The description of the hydrocyanation process is given in several patents, including those mentioned above, and also in the articles by C. A. Tolman published in the reviews Organometallics 3 (1984) 33 et seq., Advances in Catalysis (1985) 33-1; J. Chem. Soc. Chem. Commun (1991)-1292 and (1991)-803.
Briefly, the process for producing compounds comprising at least one nitrile function, and more particularly dinitrile compounds such as adiponitrile, consists in reacting, in a first step, a diolefin such as 1,3-butadiene with hydrogen cyanide, generally in the absence of solvent and in the presence of a catalytic system. The reaction is carried out under pressure so as to be in a liquid medium. The unsaturated nitrile compounds are separated by successive distillations. The linear nitrile compounds, such as pentenenitriles, are fed into a second hydrocyanation step.
Advantageously, the nonlinear unsaturated nitriles obtained in the first step are subjected to an isomerization step in order to convert them to linear unsaturated nitriles, which are also introduced into the second hydrocyanation step.

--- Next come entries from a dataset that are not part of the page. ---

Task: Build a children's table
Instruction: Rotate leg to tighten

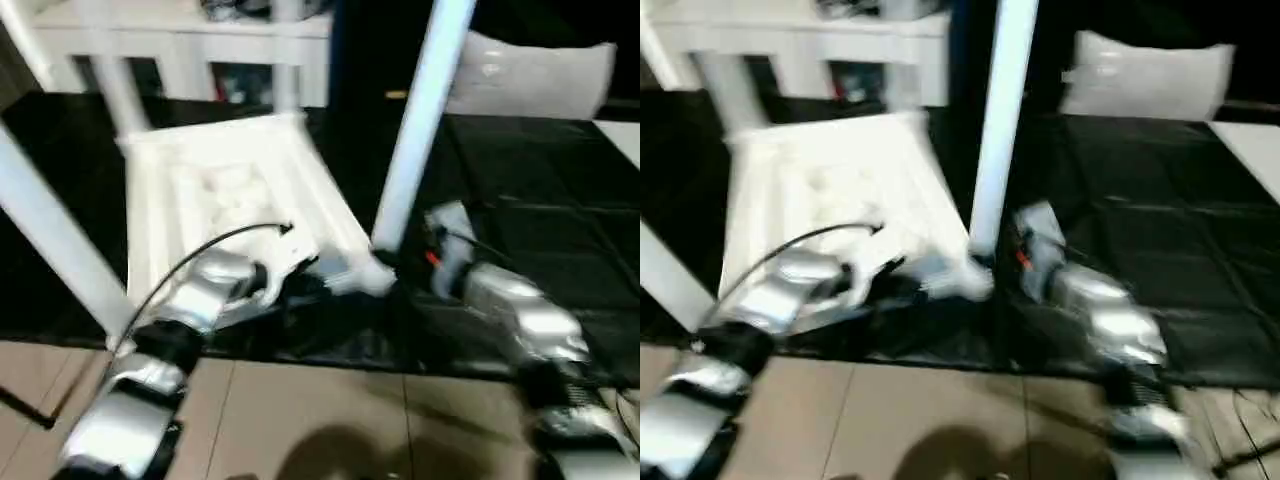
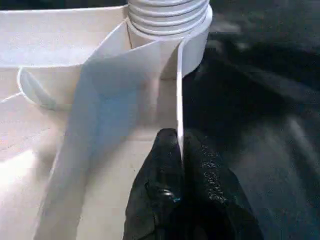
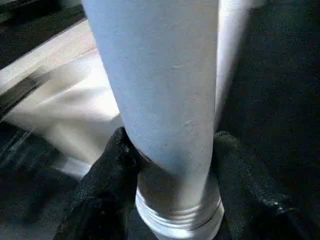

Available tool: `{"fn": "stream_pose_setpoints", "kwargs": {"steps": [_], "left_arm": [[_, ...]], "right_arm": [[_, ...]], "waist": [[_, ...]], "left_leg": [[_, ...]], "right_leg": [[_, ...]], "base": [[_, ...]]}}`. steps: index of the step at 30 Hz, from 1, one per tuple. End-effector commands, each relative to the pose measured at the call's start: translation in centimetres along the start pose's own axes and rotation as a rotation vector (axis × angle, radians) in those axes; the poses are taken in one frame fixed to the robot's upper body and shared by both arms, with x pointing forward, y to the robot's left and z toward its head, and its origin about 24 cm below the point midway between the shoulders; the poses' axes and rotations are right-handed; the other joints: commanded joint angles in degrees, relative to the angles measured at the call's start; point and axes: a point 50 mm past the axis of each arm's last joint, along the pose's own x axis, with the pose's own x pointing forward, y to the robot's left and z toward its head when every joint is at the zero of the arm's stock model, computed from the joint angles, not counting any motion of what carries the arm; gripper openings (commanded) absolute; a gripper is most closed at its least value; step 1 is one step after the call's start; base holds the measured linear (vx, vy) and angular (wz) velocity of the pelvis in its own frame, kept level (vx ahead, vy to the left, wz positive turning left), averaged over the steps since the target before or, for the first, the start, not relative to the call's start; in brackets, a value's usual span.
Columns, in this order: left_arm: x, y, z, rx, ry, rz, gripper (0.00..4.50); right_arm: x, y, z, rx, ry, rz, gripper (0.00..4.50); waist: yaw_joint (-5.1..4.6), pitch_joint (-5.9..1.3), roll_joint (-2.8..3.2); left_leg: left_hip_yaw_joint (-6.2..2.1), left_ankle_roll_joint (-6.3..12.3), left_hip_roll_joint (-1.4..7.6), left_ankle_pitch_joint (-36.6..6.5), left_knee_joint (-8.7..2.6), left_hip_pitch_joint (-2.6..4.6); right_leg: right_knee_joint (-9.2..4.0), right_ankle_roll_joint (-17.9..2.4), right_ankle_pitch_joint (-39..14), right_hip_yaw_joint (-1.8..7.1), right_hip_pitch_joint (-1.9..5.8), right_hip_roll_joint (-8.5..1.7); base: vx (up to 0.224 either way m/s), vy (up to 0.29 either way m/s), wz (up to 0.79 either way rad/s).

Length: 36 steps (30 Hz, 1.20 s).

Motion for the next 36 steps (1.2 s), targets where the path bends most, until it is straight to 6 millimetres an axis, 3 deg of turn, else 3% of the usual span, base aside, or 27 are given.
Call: {"fn": "stream_pose_setpoints", "kwargs": {"steps": [1,3,5,7,9,11,12,13,15,16,18,19,21,23,27,30,33,34,36], "left_arm": [[2.1,-1.1,2.5,0.006,-0.082,0.011,0.00],[2.3,-1.1,2.6,0.000,-0.081,0.033,0.00],[2.4,-1.2,2.9,0.002,-0.091,0.045,0.00],[2.4,-1.3,3.1,0.001,-0.101,0.042,0.00],[2.4,-1.3,3.1,0.002,-0.102,0.041,0.00],[1.7,-1.3,2.8,0.087,-0.101,-0.009,0.00],[1.6,-1.3,2.7,0.096,-0.099,-0.016,0.00],[0.8,-1.4,2.2,0.169,-0.101,-0.081,0.00],[0.3,-1.5,1.9,0.203,-0.106,-0.123,0.00],[0.1,-1.4,1.7,0.210,-0.102,-0.133,0.00],[-0.6,-1.1,1.1,0.235,-0.077,-0.161,0.00],[-1.0,-1.1,0.9,0.262,-0.068,-0.197,0.00],[-1.4,-1.1,0.6,0.276,-0.054,-0.235,0.00],[-2.0,-1.1,0.3,0.302,-0.040,-0.295,0.00],[-2.7,-1.2,-0.3,0.356,0.005,-0.385,0.00],[-3.0,-1.2,-0.4,0.376,0.019,-0.431,0.00],[-3.3,-1.2,-0.5,0.391,0.035,-0.470,0.00],[-3.5,-1.2,-0.6,0.402,0.044,-0.491,0.00],[-3.6,-1.2,-0.6,0.407,0.049,-0.507,0.00]], "right_arm": [[2.3,3.2,-0.6,0.052,0.002,0.077,1.96],[2.4,3.4,-0.5,0.032,-0.016,0.077,2.52],[2.4,3.6,-0.1,0.036,-0.060,0.077,2.66],[1.9,3.3,0.2,0.050,-0.087,0.088,2.72],[1.9,3.3,0.2,0.050,-0.090,0.090,2.99],[0.1,1.8,0.4,-0.021,-0.101,0.146,3.08],[-0.1,1.6,0.4,-0.030,-0.102,0.153,3.16],[-1.4,0.8,0.6,-0.060,-0.101,0.215,3.41],[-2.2,0.3,0.9,-0.070,-0.098,0.265,3.47],[-2.6,0.1,1.0,-0.098,-0.089,0.285,3.52],[-3.7,-0.5,1.2,-0.164,-0.054,0.350,3.62],[-4.2,-0.6,1.5,-0.195,-0.045,0.393,3.84],[-4.7,-0.6,1.7,-0.214,-0.034,0.450,3.84],[-5.4,-0.6,1.8,-0.265,0.003,0.555,3.84],[-6.1,-0.5,1.4,-0.327,0.078,0.684,3.84],[-6.3,-0.5,0.9,-0.344,0.130,0.755,3.47],[-6.4,-0.3,0.6,-0.351,0.172,0.809,3.38],[-6.3,-0.2,0.5,-0.354,0.183,0.833,3.10],[-6.2,-0.1,0.3,-0.355,0.193,0.852,3.10]], "waist": [[0.29,-3.39,-0.31],[0.36,-3.61,-0.31],[0.32,-3.57,-0.04],[0.51,-3.87,-0.15],[0.60,-3.89,-0.27],[0.72,-3.89,-0.13],[1.23,-4.06,-0.44],[1.48,-4.18,-0.48],[1.93,-4.53,-0.30],[1.98,-4.79,-0.24],[2.49,-4.88,-0.18],[2.65,-4.80,-0.06],[2.94,-4.61,-0.01],[3.53,-4.49,0.10],[4.38,-4.45,0.00],[4.85,-4.44,-0.07],[5.09,-4.45,-0.15],[5.13,-4.46,-0.15],[5.20,-4.56,-0.09]], "left_leg": [[-1.27,3.06,2.35,-7.6,-3.80,-0.15],[-1.37,3.37,2.81,-7.3,-4.06,-0.11],[-1.45,3.55,3.13,-7.8,-4.21,-0.07],[-1.55,4.20,3.49,-6.6,-4.32,-0.17],[-1.38,4.68,3.42,-5.7,-4.23,-0.29],[-1.31,4.96,3.36,-5.4,-4.16,-0.45],[-1.19,6.09,3.13,-4.7,-3.98,-0.69],[-1.23,6.99,3.04,-3.2,-3.91,-0.91],[-1.31,7.97,3.21,-1.3,-3.73,-1.10],[-1.32,8.85,3.49,0.9,-3.47,-1.38],[-1.18,9.64,3.64,2.0,-3.12,-1.34],[-1.25,9.85,3.63,1.8,-3.11,-1.45],[-1.10,9.92,3.76,0.6,-3.15,-1.49],[-1.11,8.92,4.00,-1.2,-3.31,-1.11],[-1.08,7.89,4.22,-2.7,-3.38,-0.86],[-1.08,7.14,4.10,-3.3,-3.43,-0.90],[-1.07,7.01,4.06,-3.0,-3.44,-0.96],[-1.13,7.09,4.09,-2.8,-3.45,-1.02],[-1.14,7.05,4.06,-2.4,-3.39,-1.02]], "right_leg": [[-7.65,1.7,-33.8,2.43,2.99,-5.93],[-7.20,0.8,-30.0,2.64,3.12,-6.07],[-6.89,-0.3,-27.9,2.91,2.98,-6.06],[-5.67,-3.5,-21.9,3.63,3.22,-6.28],[-5.23,-5.1,-19.8,3.92,3.33,-6.36],[-5.22,-5.3,-19.6,3.94,3.46,-6.38],[-5.18,-4.7,-19.6,4.07,3.93,-6.47],[-4.95,-4.5,-17.8,4.08,4.00,-6.33],[-4.32,-4.8,-14.5,4.10,4.05,-6.21],[-3.45,-5.8,-9.9,4.06,3.95,-6.08],[-3.07,-7.4,-7.4,3.86,3.66,-6.04],[-3.10,-7.5,-7.7,3.75,3.58,-6.00],[-3.48,-7.1,-9.9,3.69,3.43,-6.09],[-3.95,-6.2,-14.0,3.68,3.21,-6.14],[-3.82,-6.8,-14.3,3.89,3.01,-6.23],[-3.94,-6.6,-15.8,3.89,3.15,-6.39],[-3.93,-6.3,-16.1,3.92,3.20,-6.27],[-3.88,-6.2,-15.9,3.89,3.20,-6.32],[-3.80,-6.3,-15.5,3.86,3.18,-6.31]], "base": [[0.000,0.000,0.00],[0.000,0.000,0.00],[0.000,0.000,0.00],[0.000,0.000,0.00],[0.000,0.000,0.00],[0.000,0.000,0.00],[0.000,0.000,0.00],[0.000,0.000,0.00],[0.000,0.000,0.00],[0.000,0.000,0.00],[0.000,0.000,0.00],[0.000,0.000,0.00],[0.000,0.000,0.00],[0.000,0.000,0.00],[0.000,0.000,0.00],[0.000,0.000,0.00],[0.000,0.000,0.00],[0.000,0.000,0.00],[0.000,0.000,0.00]]}}
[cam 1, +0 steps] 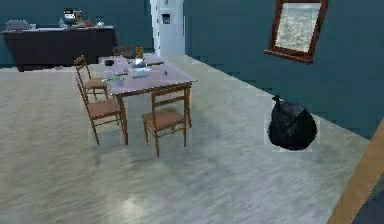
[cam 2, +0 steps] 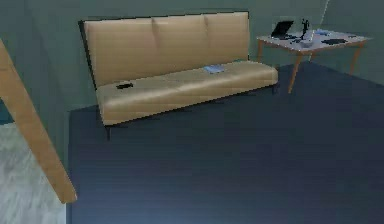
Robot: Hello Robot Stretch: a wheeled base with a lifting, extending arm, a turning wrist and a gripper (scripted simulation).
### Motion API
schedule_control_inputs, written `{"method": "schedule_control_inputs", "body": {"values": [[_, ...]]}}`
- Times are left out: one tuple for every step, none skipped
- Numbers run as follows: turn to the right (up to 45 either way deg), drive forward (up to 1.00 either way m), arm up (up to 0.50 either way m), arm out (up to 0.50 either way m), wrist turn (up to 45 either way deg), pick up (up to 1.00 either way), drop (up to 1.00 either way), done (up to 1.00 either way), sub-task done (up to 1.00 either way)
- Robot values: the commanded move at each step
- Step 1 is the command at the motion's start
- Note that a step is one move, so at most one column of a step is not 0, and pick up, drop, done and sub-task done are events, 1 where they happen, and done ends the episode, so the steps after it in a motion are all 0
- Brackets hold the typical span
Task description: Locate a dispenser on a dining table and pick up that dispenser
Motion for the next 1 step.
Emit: {"method": "schedule_control_inputs", "body": {"values": [[-39.0, 0.00, 0.00, 0.00, 0.0, 0.00, 0.00, 0.00, 0.00]]}}
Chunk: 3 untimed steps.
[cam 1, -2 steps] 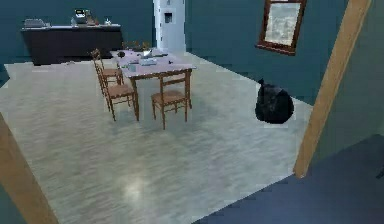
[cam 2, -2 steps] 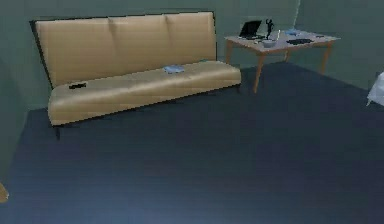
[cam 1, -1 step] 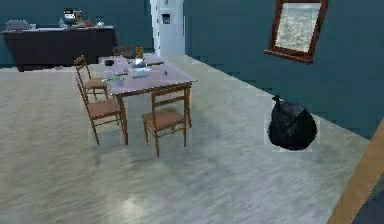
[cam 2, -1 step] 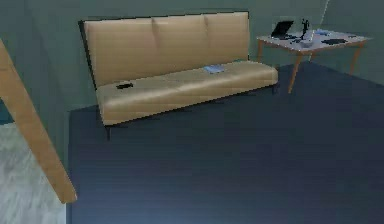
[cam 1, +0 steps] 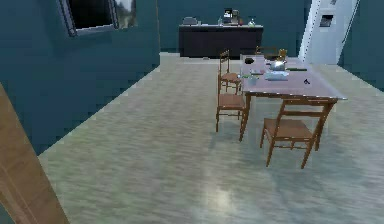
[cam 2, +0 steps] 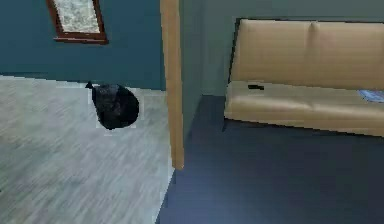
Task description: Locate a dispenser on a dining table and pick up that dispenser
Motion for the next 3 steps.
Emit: {"method": "schedule_control_inputs", "body": {"values": [[0.0, 1.00, 0.00, 0.00, 0.0, 0.00, 0.00, 0.00, 0.00], [-6.0, 0.00, 0.00, 0.00, 0.0, 0.00, 0.00, 0.00, 0.00], [0.0, 0.25, 0.00, 0.00, 0.0, 0.00, 0.00, 0.00, 0.00]]}}
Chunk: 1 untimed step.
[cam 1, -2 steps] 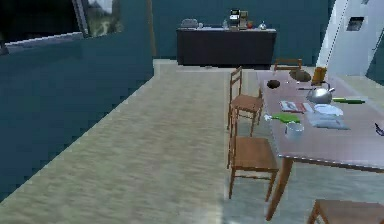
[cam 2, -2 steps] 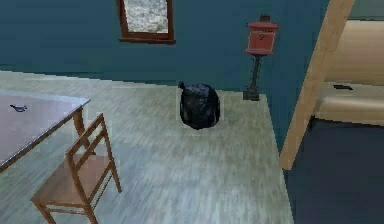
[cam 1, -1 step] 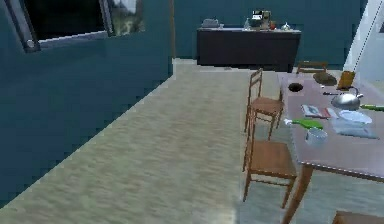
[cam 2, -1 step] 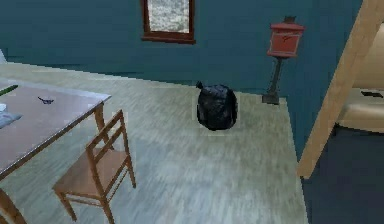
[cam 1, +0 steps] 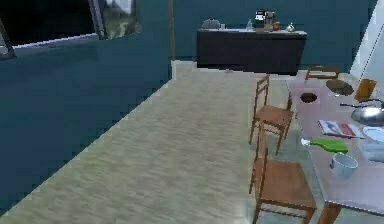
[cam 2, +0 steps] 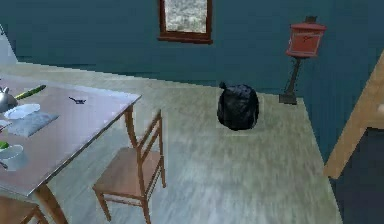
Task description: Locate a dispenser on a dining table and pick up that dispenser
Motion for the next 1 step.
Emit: {"method": "schedule_control_inputs", "body": {"values": [[42.0, 0.00, 0.00, 0.00, 0.0, 0.00, 0.00, 0.00, 0.00]]}}
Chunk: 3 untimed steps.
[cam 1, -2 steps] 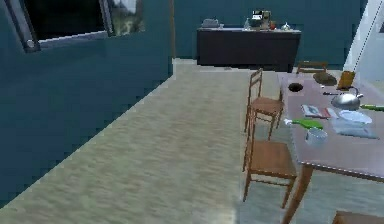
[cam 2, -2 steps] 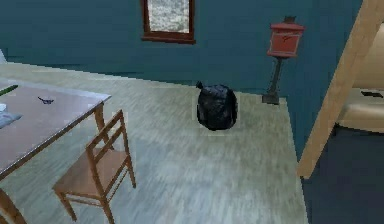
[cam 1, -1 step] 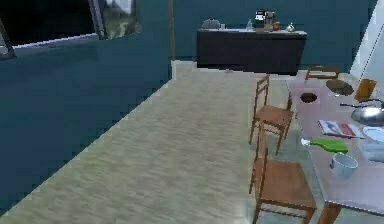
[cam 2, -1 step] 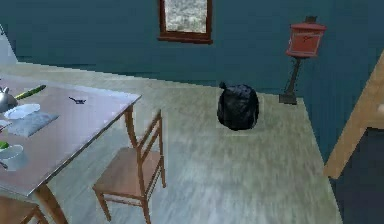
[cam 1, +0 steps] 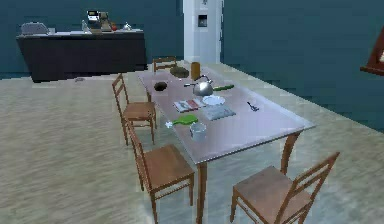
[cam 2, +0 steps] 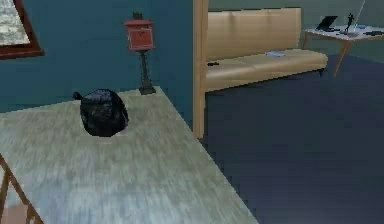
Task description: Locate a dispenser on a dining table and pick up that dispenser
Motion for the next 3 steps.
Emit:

In the second hydrocyanation step, the linear unsaturated nitriles are reacted with hydrogen cyanide in the presence of a catalytic system.
The dinitrile compounds formed are separated by successive distillations after extraction of the catalytic system from the reaction medium. Several processes for extracting the catalytic system are described, for example, in U.S. Pat. Nos. 3,773,809, 4,082,811, 4,339,395 and 5,847,191. Generally, the catalytic system can be separated from the reaction medium by separation into two phases by settling out, obtained by control of the ratios between the mononitrile compounds and the dinitrile compounds contained in the medium. This separation can be improved by the addition of ammonia. It is also possible to precipitate the catalytic system in order to recover it and recycle it, or to use a nonpolar solvent for extracting the catalytic system and separating it from the nitrile products.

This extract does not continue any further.